- Opening Delimiter -
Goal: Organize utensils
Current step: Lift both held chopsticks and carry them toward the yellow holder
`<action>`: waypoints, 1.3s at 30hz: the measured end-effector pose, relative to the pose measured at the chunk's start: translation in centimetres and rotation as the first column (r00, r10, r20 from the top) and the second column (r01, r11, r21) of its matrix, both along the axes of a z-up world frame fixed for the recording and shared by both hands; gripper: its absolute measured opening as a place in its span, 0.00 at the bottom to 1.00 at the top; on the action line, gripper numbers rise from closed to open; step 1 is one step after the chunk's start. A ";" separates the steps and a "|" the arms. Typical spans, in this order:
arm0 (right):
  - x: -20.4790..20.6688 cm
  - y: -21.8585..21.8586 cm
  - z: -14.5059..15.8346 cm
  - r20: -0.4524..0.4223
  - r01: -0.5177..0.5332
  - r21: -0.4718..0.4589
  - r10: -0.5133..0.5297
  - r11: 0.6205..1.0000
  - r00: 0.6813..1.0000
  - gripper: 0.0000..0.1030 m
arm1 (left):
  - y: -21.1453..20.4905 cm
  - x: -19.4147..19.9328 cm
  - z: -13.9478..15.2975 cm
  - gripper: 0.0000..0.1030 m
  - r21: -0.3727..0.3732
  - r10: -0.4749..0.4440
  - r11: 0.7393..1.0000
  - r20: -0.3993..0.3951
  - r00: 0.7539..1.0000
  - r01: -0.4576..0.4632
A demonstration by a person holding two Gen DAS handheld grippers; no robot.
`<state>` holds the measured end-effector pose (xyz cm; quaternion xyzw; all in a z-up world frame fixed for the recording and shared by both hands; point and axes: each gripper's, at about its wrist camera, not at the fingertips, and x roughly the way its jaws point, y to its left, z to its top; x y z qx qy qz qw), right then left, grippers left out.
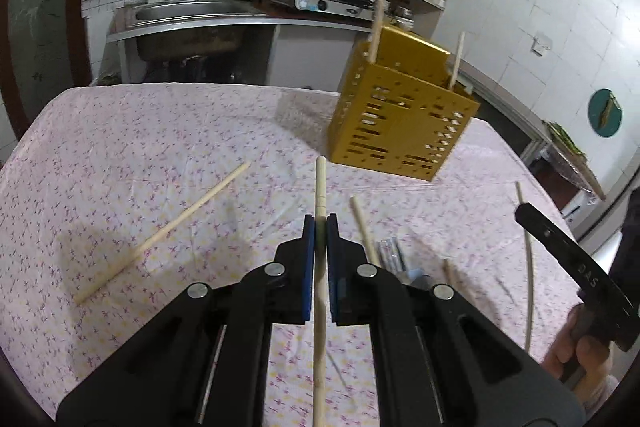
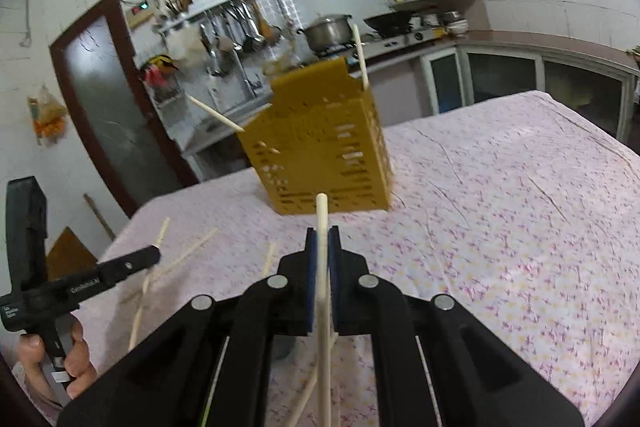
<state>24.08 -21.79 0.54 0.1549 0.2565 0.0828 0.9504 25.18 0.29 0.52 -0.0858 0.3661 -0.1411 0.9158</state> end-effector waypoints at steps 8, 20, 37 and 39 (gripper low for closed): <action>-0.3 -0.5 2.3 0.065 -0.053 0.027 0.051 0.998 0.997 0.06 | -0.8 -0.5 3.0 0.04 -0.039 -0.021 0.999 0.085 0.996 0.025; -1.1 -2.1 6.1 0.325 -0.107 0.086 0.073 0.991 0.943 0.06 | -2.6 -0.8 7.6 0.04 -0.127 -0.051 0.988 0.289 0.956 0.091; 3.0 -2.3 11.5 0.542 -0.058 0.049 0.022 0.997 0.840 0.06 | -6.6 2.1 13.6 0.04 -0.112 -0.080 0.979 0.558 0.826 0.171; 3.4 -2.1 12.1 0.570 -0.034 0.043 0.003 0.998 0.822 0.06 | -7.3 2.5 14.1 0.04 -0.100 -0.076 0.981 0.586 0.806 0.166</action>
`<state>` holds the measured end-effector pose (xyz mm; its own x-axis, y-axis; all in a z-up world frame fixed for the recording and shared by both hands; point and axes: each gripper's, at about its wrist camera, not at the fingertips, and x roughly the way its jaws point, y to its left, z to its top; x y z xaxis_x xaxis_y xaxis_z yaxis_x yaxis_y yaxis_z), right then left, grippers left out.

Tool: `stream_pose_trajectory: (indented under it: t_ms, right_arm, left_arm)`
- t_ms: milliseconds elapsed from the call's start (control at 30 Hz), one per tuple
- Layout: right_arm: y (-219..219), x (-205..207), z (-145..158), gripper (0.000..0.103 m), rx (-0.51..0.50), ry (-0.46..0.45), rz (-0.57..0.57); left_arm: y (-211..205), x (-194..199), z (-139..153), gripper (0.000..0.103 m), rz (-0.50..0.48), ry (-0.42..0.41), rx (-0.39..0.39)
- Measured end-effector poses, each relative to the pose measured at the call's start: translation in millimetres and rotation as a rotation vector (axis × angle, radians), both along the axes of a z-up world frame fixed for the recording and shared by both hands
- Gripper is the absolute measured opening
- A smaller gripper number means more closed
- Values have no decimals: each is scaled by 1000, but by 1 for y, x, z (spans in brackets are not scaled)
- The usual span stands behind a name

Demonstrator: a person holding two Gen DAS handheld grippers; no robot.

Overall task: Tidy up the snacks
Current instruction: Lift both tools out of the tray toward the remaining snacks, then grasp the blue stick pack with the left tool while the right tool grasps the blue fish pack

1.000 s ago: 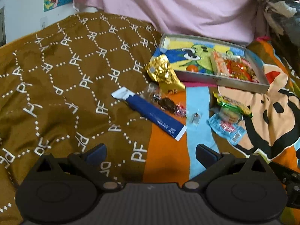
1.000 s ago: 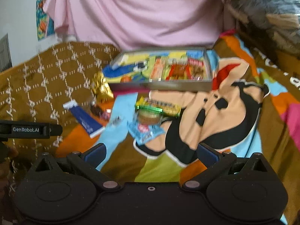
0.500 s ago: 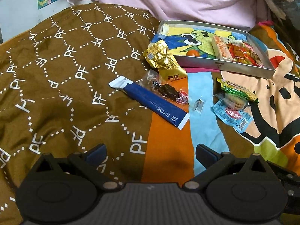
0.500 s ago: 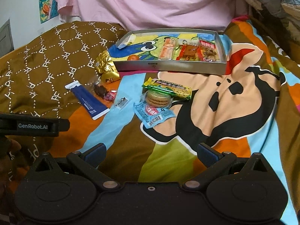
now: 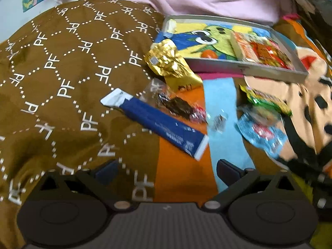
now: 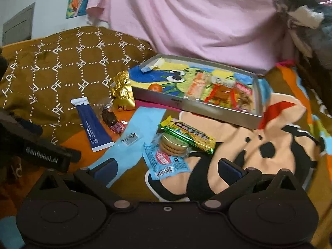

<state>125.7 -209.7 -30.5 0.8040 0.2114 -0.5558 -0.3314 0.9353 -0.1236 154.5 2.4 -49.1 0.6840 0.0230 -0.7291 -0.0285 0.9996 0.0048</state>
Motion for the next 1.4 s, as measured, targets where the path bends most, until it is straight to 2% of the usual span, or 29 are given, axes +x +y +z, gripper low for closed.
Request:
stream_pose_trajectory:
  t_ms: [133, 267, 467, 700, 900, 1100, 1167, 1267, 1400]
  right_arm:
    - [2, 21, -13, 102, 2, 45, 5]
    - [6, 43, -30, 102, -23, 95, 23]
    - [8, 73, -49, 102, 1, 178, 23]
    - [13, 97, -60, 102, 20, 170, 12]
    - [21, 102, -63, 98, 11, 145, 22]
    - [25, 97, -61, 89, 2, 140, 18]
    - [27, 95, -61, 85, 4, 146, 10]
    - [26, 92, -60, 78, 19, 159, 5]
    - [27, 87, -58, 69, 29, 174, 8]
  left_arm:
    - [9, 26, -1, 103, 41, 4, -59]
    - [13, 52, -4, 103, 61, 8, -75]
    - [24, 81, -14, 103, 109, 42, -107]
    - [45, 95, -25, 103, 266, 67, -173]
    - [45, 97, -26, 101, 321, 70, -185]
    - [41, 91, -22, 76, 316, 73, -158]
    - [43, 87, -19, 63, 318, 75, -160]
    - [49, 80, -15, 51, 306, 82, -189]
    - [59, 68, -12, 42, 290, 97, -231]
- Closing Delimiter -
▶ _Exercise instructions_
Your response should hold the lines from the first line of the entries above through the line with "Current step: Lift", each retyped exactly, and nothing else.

▶ _Task output_
Goal: Organize utensils
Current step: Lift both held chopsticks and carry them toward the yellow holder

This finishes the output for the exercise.